_Aim of the exercise_: For each line of the data below that contains "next", return that line.

_Dataset records_:
#####

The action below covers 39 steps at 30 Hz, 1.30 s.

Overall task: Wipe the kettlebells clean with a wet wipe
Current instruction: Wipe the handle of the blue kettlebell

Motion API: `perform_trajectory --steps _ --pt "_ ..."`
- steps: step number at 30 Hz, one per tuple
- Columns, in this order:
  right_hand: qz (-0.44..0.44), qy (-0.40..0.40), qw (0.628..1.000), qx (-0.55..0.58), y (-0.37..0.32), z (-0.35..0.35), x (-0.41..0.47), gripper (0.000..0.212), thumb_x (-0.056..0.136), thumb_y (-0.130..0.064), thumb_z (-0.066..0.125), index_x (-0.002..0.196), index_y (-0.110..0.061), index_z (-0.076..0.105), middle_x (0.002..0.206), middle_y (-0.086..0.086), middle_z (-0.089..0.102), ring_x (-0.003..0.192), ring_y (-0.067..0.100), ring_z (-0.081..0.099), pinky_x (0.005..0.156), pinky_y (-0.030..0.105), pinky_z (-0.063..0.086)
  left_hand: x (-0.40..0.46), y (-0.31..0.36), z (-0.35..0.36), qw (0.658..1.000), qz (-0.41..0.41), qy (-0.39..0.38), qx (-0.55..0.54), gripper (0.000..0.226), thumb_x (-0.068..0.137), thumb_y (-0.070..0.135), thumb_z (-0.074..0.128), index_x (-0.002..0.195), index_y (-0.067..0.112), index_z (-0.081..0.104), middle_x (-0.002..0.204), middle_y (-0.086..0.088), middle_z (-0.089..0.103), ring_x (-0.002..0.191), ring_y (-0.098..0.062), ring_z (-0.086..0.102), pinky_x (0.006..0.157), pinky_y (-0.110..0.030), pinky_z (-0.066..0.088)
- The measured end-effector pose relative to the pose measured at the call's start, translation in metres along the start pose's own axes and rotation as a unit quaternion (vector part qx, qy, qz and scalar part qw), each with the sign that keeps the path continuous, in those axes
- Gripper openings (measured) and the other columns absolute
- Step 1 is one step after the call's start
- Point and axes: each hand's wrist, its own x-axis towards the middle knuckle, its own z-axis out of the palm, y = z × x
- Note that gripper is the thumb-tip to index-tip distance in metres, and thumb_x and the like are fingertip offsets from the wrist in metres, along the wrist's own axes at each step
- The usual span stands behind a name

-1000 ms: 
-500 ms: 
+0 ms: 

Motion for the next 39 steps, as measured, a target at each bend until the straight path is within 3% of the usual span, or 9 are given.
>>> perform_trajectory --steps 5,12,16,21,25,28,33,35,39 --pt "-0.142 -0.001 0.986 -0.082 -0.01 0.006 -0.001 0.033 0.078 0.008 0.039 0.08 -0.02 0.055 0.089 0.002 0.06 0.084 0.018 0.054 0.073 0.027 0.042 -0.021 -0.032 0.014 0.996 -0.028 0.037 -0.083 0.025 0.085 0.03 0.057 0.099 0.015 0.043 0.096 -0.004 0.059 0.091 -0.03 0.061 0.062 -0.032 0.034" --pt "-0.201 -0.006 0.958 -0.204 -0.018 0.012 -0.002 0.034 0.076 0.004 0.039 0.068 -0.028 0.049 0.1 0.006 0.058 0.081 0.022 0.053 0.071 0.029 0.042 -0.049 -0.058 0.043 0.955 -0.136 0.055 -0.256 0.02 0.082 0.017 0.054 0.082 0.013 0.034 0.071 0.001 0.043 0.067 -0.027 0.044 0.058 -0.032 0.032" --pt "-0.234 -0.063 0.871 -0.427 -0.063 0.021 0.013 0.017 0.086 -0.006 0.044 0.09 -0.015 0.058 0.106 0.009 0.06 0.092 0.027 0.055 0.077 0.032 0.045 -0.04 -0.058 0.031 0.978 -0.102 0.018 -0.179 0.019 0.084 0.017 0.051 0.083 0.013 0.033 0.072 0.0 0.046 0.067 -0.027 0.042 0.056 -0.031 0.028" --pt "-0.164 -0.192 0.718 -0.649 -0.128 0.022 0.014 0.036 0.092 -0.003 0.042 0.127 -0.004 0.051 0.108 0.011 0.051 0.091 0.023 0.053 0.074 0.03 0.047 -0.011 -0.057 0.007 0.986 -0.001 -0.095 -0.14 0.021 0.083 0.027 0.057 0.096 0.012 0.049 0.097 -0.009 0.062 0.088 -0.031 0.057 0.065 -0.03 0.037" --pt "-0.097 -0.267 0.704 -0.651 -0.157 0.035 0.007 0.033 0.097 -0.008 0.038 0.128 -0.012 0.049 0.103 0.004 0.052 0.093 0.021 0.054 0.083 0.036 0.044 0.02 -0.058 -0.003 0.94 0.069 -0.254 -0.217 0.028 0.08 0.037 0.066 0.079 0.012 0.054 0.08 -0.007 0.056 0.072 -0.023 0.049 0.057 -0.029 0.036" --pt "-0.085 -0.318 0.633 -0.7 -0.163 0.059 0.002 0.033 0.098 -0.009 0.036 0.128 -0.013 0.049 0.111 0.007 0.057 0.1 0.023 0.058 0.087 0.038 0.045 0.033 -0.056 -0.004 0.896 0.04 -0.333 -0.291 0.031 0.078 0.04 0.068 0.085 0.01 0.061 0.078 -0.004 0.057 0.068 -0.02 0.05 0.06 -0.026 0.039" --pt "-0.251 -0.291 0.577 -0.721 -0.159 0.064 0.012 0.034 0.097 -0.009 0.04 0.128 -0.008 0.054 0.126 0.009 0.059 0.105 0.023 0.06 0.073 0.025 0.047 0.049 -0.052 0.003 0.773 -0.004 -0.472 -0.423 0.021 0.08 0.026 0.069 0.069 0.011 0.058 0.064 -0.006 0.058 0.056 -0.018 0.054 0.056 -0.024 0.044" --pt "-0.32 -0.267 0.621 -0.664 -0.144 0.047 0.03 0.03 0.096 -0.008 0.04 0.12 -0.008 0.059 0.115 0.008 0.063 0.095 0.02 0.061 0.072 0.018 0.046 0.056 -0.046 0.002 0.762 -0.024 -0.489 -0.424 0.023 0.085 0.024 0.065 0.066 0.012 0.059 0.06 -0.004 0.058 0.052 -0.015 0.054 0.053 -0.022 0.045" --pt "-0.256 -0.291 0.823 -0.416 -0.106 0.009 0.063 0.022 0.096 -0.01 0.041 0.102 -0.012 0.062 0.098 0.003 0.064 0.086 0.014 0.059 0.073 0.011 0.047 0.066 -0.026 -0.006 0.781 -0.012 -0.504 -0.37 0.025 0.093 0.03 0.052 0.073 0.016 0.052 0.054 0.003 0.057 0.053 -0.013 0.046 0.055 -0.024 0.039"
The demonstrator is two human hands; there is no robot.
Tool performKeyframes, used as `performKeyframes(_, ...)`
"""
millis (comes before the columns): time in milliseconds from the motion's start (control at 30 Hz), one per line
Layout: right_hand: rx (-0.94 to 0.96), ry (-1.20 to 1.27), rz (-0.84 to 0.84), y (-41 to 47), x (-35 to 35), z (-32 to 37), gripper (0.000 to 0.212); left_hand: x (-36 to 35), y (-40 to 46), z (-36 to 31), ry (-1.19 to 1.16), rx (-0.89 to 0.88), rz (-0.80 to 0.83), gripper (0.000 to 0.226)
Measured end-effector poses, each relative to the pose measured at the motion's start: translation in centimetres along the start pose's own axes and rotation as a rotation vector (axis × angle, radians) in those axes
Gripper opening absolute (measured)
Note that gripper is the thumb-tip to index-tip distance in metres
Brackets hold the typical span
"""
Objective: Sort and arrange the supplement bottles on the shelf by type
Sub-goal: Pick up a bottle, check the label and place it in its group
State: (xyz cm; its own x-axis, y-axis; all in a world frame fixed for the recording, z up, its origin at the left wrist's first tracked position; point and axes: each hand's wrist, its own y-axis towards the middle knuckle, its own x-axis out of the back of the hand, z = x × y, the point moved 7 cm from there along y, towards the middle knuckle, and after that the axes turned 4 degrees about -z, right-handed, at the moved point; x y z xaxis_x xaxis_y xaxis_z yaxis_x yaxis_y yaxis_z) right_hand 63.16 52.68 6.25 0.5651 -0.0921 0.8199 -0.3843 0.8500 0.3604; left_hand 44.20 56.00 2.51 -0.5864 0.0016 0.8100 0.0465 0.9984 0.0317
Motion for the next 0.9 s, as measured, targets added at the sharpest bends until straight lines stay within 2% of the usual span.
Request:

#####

_Result for this task_:
Motion for the next 39 steps, as measured, a target at each bend until the straight path is within 3% of the usual span, or 9 are given.
Motion for the next 0.9 s, as measured, targets added at the sharpest bends until straight lines stay within 2% of the usual span.

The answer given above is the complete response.